Leave out every picture, then transcribe the rest of the listing exactly.

--------------------------------

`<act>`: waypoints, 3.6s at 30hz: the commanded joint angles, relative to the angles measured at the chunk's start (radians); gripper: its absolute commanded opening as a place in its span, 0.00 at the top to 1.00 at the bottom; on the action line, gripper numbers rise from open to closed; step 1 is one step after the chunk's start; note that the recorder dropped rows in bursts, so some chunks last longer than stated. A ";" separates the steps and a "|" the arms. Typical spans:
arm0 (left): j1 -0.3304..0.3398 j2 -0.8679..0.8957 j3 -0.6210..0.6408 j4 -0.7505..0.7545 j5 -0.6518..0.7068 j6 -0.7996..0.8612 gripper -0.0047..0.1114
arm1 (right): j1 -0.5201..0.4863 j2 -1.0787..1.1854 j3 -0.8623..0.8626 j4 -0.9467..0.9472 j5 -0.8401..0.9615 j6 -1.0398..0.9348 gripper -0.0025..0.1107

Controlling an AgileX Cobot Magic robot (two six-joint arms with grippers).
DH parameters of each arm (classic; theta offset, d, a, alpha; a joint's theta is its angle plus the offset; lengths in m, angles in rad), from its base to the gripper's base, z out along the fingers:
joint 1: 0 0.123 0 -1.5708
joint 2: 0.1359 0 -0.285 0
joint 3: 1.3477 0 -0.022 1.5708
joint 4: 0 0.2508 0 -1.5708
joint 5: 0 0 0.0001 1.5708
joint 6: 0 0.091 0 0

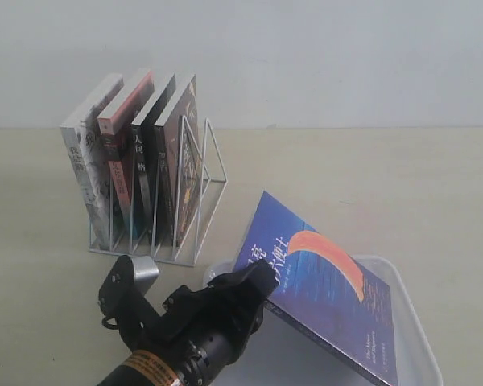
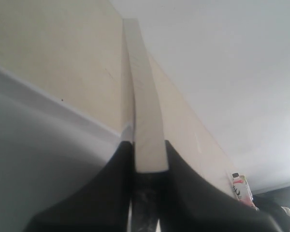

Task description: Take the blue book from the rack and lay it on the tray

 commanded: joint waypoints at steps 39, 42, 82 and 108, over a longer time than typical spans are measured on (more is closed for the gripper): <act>-0.005 0.002 -0.003 0.136 -0.031 0.143 0.41 | -0.005 -0.005 -0.001 -0.005 -0.011 0.002 0.98; -0.005 0.002 0.027 0.141 -0.005 0.152 0.41 | -0.005 -0.005 -0.001 -0.005 -0.011 0.002 0.98; -0.005 -0.913 0.400 0.191 0.580 0.812 0.92 | -0.005 -0.005 -0.001 -0.005 -0.009 0.002 0.98; -0.005 -1.014 0.424 0.191 0.590 0.815 0.92 | -0.005 -0.005 -0.001 -0.005 -0.009 0.002 0.98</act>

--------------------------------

OUTPUT BELOW →
`<act>`: waypoints, 3.6s at 30hz: the commanded joint angles, relative to the angles measured at the chunk's start (radians); gripper: its absolute commanded opening as a place in its span, 0.00 at the top to 1.00 at the bottom; on the action line, gripper numbers rise from open to closed; step 1 is one step after the chunk's start; note that the recorder dropped rows in bursts, so some chunks last longer than stated. A ";" separates the steps and a "|" the arms. Typical spans:
arm0 (left): j1 -0.3304..0.3398 j2 -0.8679..0.8957 j3 -0.6210..0.6408 j4 -0.7505..0.7545 j5 -0.6518..0.7068 j6 -0.7996..0.8612 gripper -0.0047..0.1114
arm1 (right): j1 -0.5201..0.4863 j2 -1.0787..1.1854 j3 -0.8623..0.8626 j4 -0.9467..0.9472 j5 -0.8401..0.9615 j6 -1.0398..0.9348 gripper -0.0025..0.1107

Controlling an AgileX Cobot Magic robot (two six-joint arms with grippers).
DH parameters of each arm (classic; theta offset, d, a, alpha; a joint's theta is its angle plus the offset; lengths in m, angles in rad), from its base to the gripper's base, z out along the fingers:
joint 1: 0 0.123 0 -1.5708
joint 2: 0.1359 0 -0.285 0
joint 3: 1.3477 0 -0.022 1.5708
joint 4: 0 0.2508 0 -1.5708
joint 5: 0 0 0.0001 1.5708
joint 6: 0 0.091 0 0


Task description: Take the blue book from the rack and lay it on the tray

 commanded: joint waypoints at steps 39, 42, 82 and 108, over a longer time than typical spans are measured on (more is closed for the gripper): <act>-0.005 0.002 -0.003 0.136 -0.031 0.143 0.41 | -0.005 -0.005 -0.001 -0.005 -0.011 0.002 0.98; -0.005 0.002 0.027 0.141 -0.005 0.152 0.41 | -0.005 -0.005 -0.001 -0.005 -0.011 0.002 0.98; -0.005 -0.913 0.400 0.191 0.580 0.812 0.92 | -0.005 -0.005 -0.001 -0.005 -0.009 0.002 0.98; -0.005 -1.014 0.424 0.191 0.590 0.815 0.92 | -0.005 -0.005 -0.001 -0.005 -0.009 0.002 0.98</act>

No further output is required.